Often, as soon as I start examining the ideas behind it, I discover that belief doesn’t belong to me at all.
It’s just some idea I internalized along the way somewhere. As soon as I have that perspective, it’s a lot easier to let go of the belief that doesn’t really belong to me.
Cut down on negative messages where you can.
This one is tough in this day and age—we are literally bombarded, constantly, with information, interaction, and messaging.
Between our phones, our computers, our social media, and our TVs—not to mention the billboards we drive or walk by every day—we are subject to a constant flow of information.
It’s easy to default to staying plugged in to all those messages. But being plugged in means we’re subject to a steady stream of messages that aren’t coming from ourselves.
I’ll be honest: I am totally addicted to my phone.
It’s legitimately tough not to check my notifications first thing in the morning, or stay up later than I should, surfing the news, today’s stories, and articles.
But I feel so much better when those first and last moments in the day belong to me, and I can tune into how I feel rather than listening to messages from outside.
I’ve been practicing keeping my phone in a different room in the morning and at night. Out of sight, out of mind—and I can quiet down the outside for a while and follow my inner compass.
Practice being inside your skin, not outside it.
As women, we are socialized to look at ourselves from the outside, all the time.
From a young age, we have such a relationship with the mirror. We look at ourselves, study how we measure up and try to match our own reflections with what we’ve seen in magazine pages and commercials.
All of those habits put us outside ourselves, identifying with those messages, rather than tuning in to how we feel, and how we want to feel, inside.
Knowing how strongly I’ve been encouraged to stand outside and look at myself, I’ve been trying to practice intentionally doing the opposite: feeling how I feel inside my skin.
I’ve started paying attention to how my skin, my face, my body feel from inside.

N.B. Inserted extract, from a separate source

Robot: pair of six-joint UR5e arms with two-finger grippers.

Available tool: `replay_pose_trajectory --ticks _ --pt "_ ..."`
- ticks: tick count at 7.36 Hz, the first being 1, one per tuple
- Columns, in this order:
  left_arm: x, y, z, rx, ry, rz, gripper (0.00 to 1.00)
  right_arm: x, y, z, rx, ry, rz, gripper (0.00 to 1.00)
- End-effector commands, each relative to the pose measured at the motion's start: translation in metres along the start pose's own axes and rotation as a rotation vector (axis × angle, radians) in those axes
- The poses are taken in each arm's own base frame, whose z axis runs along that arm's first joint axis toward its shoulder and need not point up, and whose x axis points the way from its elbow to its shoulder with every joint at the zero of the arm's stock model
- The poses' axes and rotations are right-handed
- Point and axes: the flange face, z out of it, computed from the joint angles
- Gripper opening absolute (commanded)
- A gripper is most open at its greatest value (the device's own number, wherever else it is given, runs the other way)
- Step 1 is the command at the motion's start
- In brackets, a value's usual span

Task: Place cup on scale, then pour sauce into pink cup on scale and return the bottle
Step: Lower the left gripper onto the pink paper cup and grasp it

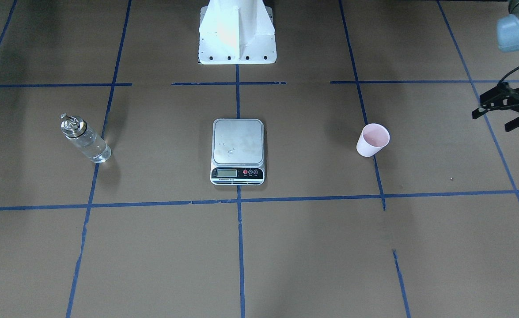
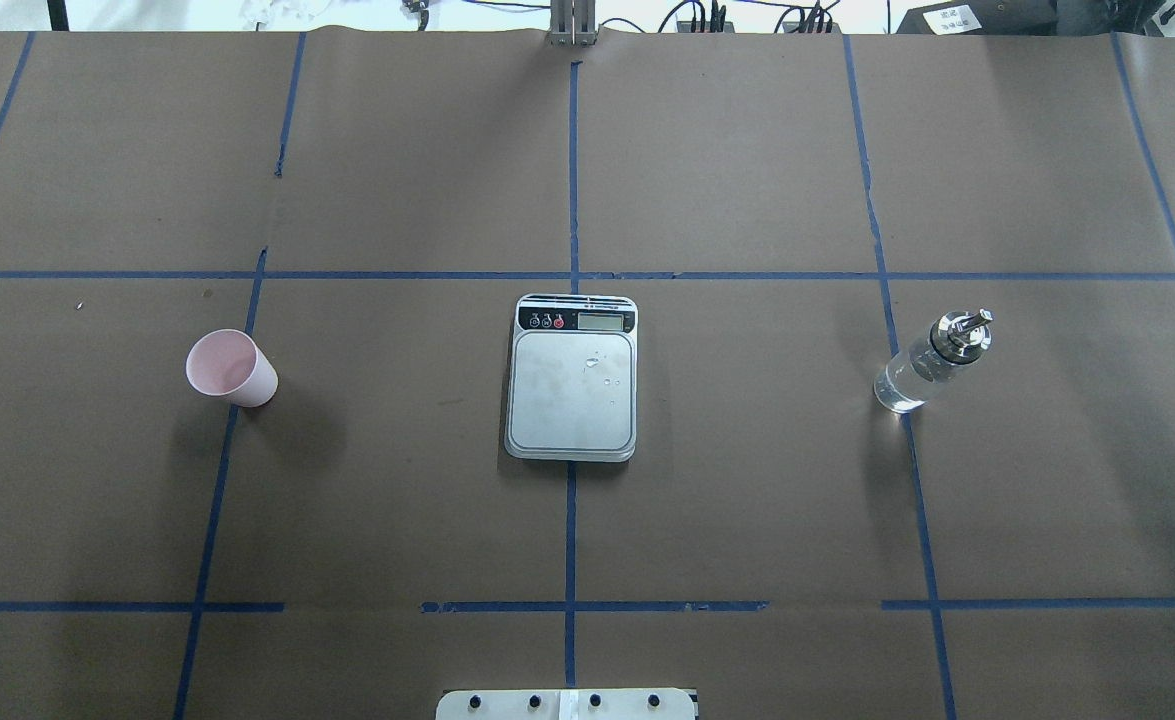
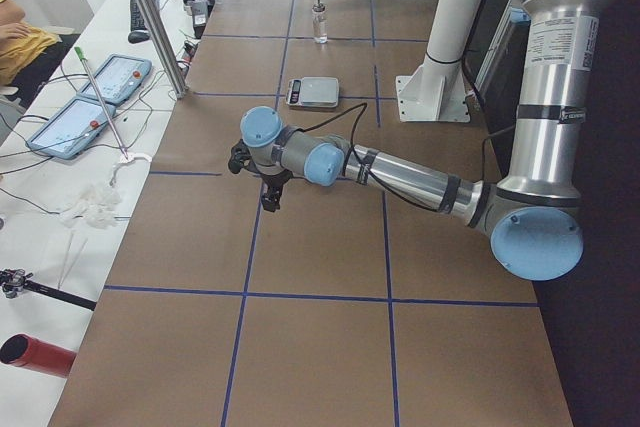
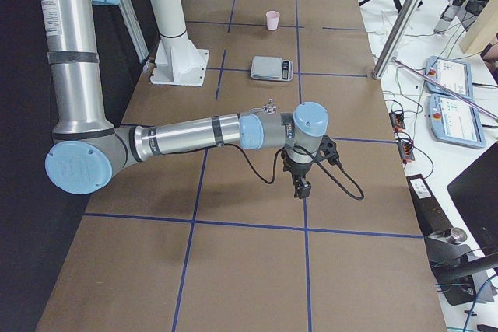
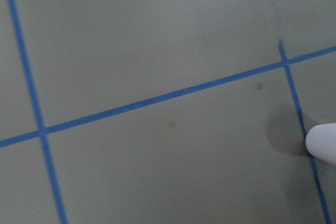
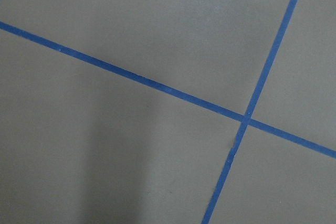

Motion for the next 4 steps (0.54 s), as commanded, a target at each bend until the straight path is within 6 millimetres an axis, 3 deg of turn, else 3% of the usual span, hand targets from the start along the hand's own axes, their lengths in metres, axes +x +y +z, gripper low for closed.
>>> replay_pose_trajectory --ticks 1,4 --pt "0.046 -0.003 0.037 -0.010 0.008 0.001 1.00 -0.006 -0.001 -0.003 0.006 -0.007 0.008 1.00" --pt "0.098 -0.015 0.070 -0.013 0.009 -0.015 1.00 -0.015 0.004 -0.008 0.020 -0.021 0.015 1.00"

I now tune in to what makes me feel good. And then listening to those messages, and acting on what they tell me.
For instance, when I feel worn down, I no longer criticize the bags under my eyes. Instead, I feel the tiredness from the inside, and I find time to rest or take a nap.
When I feel energetic, radiant, and joyful, I don’t look in the mirror to track whether I look as beautiful as I feel. Instead, I tune in to what’s going on inside, how I’m inhabiting my body and my skin, and how I can support that feeling so it shows up more often.